SEOUL/TEHERAN - SEOUL/TEHERAN/DPA - Einen Tag nach seiner Atomwaffen-Erklärung hat Nordkorea eine mögliche Rückkehr an den Verhandlungstisch angedeutet. Der stellvertretende nordkoreanische Botschafter bei den Vereinten Nationen, Han Song Ryol, sagte, sein Land strebe direkte Gespräche mit den USA an. Zur Wiederaufnahme der Sechs-Länder-Gespräche sei Nordkorea unter der Bedingung bereit, dass die USA ihre „feindselige Politik“ aufgäben. Die USA lehnten direkte Gespräche wie bereits in der Vergangenheit ab, da das Atomwaffenprogramm keine Angelegenheit zwischen Nordkorea und den USA sei.

Die Erklärung Nordkoreas über den Besitz eigener Atomwaffen hat nach Ansicht des südkoreanischen Außenministers Ban Ki Moon eine „neue Situation“ geschaffen. „Wir müssen Maßnahmen ergreifen, um mit dieser Situation umzugehen, nachdem wir sie mit kühlem Kopf analysiert haben“, wurde Ban zitiert.

Derweil kündigte der Iran eine Wiederaufnahme der Urananreicherung an.

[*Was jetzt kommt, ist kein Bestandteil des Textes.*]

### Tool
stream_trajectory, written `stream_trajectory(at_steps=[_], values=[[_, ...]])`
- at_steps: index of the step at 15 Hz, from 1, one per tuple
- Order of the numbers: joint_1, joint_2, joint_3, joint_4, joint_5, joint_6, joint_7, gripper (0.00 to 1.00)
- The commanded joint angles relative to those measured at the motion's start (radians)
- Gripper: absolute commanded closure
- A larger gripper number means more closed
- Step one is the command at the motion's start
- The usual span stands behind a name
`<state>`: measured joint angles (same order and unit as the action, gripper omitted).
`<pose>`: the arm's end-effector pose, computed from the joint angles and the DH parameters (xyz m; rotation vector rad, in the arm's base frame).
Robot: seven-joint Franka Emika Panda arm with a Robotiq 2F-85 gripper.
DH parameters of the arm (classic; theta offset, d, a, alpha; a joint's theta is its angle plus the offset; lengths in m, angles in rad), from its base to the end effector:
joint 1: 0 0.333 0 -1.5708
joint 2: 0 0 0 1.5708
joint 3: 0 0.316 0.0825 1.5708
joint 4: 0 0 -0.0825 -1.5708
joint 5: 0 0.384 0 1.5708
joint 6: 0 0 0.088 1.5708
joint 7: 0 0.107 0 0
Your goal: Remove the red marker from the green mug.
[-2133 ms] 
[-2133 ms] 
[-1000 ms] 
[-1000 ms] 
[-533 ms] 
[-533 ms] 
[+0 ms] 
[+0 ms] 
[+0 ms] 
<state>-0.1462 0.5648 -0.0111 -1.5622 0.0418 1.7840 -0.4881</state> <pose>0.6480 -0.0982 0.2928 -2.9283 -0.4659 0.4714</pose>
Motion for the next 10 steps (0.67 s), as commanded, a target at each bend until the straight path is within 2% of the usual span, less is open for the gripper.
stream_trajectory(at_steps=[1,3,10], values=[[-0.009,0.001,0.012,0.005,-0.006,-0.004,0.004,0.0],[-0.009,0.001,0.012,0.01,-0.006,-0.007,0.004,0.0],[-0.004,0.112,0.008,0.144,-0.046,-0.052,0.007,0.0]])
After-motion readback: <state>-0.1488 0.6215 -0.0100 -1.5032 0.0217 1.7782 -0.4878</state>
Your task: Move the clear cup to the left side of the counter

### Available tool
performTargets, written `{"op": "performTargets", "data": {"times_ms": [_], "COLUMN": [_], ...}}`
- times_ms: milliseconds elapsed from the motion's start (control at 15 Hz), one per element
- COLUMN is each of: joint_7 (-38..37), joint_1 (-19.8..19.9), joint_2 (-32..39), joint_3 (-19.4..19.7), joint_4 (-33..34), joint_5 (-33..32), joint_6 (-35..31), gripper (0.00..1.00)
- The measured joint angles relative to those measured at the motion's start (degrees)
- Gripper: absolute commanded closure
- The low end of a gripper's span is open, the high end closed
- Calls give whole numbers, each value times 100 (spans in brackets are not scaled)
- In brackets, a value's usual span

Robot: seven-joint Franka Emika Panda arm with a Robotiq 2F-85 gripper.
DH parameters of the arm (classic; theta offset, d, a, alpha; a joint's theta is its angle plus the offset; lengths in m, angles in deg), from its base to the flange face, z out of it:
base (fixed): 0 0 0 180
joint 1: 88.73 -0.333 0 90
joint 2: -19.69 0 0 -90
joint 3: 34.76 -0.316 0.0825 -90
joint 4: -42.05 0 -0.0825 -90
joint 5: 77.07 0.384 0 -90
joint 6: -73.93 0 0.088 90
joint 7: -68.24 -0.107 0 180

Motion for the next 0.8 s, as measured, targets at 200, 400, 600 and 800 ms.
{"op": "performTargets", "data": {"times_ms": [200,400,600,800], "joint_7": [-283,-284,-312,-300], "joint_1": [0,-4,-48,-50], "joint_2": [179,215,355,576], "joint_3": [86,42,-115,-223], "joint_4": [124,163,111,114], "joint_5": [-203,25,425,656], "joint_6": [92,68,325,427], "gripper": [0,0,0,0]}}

Sobald die mit der EU vereinbarte Frist abgelaufen sei, werde Iran die Anreicherung wieder beginnen, erklärte der immer noch politisch einflussreiche frühere Präsident Ali Akbar Haschemi Rafsandschani vor Tausenden Gläubigen beim Freitagsgebet in Teheran. Sein Land habe das Recht auf die friedliche Nutzung der Atomenergie, betonte der gemäßigte Politiker, der bei den im Juni geplanten Präsidentenwahlen erneut antreten will.